Летом, когда Толька явился из детдома и снова осел в деревне, здесь было довольно много пацанов: сколько-то своих ребят, больше же наехало городских - на природу, пожить у бабок и дедов, - и еще дети, внуки дачников. Скоро вся эта кампания вовсю уже гужевалась вокруг Гунявого: вместе бегали по лесу, воровали, кого-то били между собою, ездили даже на центральную усадьбу, драться с тамошними пацанами. Пашка Шмаков крутился там только по первости; так они бегали, бегали тоже однажды, и пришли к Тольке в избу. Сели вдоль стен; курящие задымили, а хозяин лег на ржавую, скрипучую, застланную вонькой лопотиной койку и стал рассказывать о кайфе, какой можно словить, курнув "планчик". Вдруг он расстегнул ширинку, достал письку, и начал быстро сучить рукою. Ошеломленный Пашка услыхал тонкий счастливый визг; белая струйка брызнула на стену. Глянул на пацанов: одни хихикали, другие смущенно сопели, третьи вообще делали вид, что ничего не случилось. Ему стало не по себе: он вышел, убежал домой, и там рассказал бабушке, что видел в избушке Пигалевых. Ему шел лишь тринадцатый год, и он не понял толком, что это было. "Вот беда! - сокрушалась баба Шура. - Пошто же он при ребятах-то так?

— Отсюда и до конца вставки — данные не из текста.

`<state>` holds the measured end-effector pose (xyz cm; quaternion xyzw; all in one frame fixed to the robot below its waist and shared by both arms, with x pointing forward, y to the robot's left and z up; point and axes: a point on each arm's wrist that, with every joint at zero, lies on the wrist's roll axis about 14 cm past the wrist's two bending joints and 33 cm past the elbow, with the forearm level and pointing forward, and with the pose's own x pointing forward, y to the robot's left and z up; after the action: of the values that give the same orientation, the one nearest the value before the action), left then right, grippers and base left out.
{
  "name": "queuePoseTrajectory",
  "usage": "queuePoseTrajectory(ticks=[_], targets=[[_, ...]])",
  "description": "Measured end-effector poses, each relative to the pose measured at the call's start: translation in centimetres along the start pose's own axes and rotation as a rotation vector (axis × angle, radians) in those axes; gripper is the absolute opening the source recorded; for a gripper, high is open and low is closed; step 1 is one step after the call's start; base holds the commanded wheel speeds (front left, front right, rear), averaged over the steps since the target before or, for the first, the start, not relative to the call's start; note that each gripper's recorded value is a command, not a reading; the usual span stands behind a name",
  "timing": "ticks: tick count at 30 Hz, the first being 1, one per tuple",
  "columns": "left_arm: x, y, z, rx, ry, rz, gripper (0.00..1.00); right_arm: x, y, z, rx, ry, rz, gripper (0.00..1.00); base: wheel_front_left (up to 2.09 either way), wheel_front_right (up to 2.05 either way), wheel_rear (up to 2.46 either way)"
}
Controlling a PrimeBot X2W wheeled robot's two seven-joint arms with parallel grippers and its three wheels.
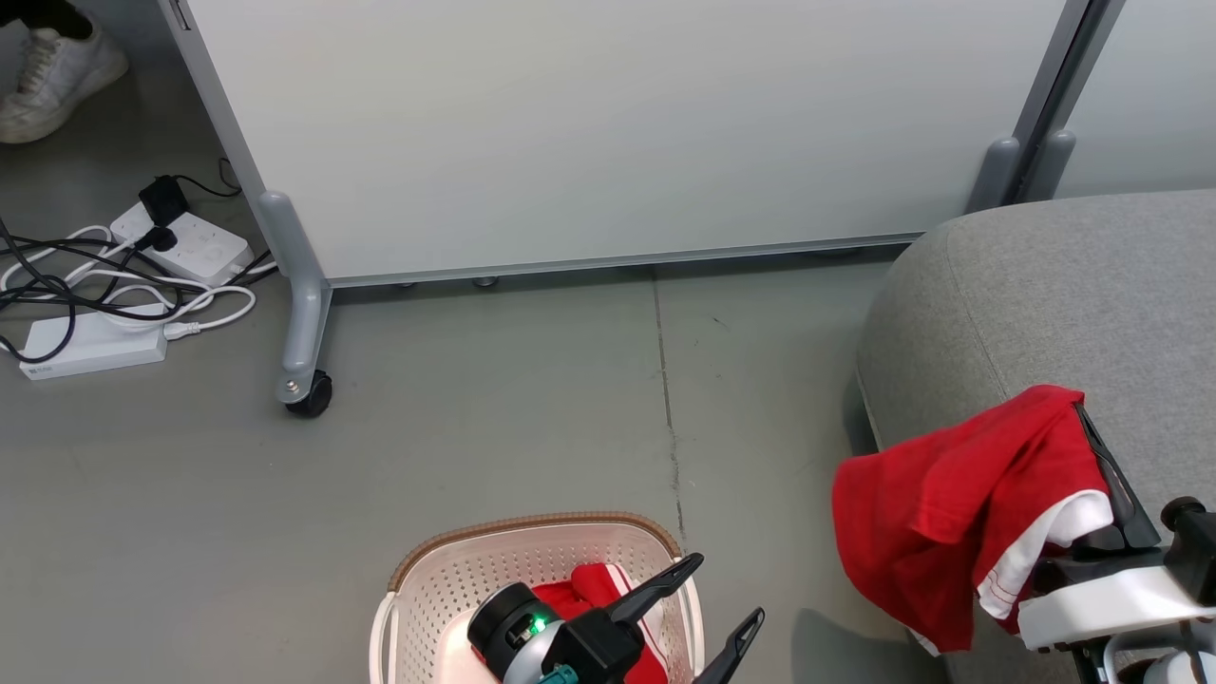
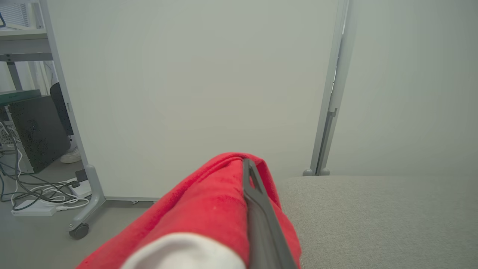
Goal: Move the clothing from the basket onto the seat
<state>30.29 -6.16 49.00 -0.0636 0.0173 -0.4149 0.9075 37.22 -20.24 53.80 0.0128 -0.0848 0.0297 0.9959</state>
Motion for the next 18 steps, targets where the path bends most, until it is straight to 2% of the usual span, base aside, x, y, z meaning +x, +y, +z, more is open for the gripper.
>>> queuePoseTrajectory(ticks=[10, 18], targets=[[0.1, 0.1, 0.2, -0.001, -0.005, 0.001, 1.0, -0.1, -0.1, 0.1, -0.002, -0.004, -0.002, 0.0, 0.0, 0.0, 0.0], [0.9, -0.8, 0.1, -0.008, -0.002, -0.043, 1.0, -1.0, -1.9, 0.5, -0.015, -0.008, -0.057, 0.0, 0.0, 0.0, 0.0]])
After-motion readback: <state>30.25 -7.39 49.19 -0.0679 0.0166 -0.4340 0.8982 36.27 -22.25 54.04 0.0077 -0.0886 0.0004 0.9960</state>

Бес, чистой бес! Ты, Павлик, чтобы больше с ним не бегал. Узнаю - всего испорю!" Пашка боялся ее, и перестал шляться с тою компанией, водился лишь с двумя более-менее спокойными ребятишками, чтобы было с кем поиграть, сходить на рыбалку и по грибы. От них же он узнал, что Толик выкинул еще один финт, укрепляя авторитет и позиции. Поймав пасшуюся в окрестностях козу какого-то дачника, он в сопрождении всей честной компании затащил ее в лес и там прилюдно изнасиловал, громко похваляясь словленным кайфом. За ним еще трое пытались предстать такими же ухарями, - но одного вырвало, другой, едва начав, сплюнул и ушел; лишь третий довел дело до конца и удостоился Гунявиной похвалы. "Ну что, кайф?" - спрашивал он. "Ага, кайф!" - отвечал бледный насильник.

Кончилось лето, компания распалась; Толька уехал в ПТУ. Явилась маманя его, устроилась зимовать. А весною, перед тем, как снова пуститься в путь-дорогу, - получила письмо от сына: осужден, мол, за групповые кражи, надо сообразить передачку, денежный перевод… Мать читала его каждому встречному-поперечному, беззубо хихикала, приседала на тонких ножках: "У, передачку ему ищо! Деньги надо! Он сам мать-ту забыл! Он сам меня доложен кормить, он сам меня доложен вином поить! Ведь я его родила. Я ему, сучонку, в ррот, в хвосст, в куриные глазки…" Так и не отправила ни денег, ни передачки. Снова пропала, и снова стояла их корявая изба - с оградой, заросшим пустым огородом, упавшим забором. Странная то была изба, и словно некий дух витал над нею: здесь не играли ребята, сюда не заглядывали наезжие охотники; дачники не растаскивали ограду на доски и бревна для хозяйства. Всегда вокруг этого дома было тихо, пусто, и люди обходили его. И хозяйка-то уж два года как исчезла, не вернулась из очередного путешествия. Поди узнай - жива ли?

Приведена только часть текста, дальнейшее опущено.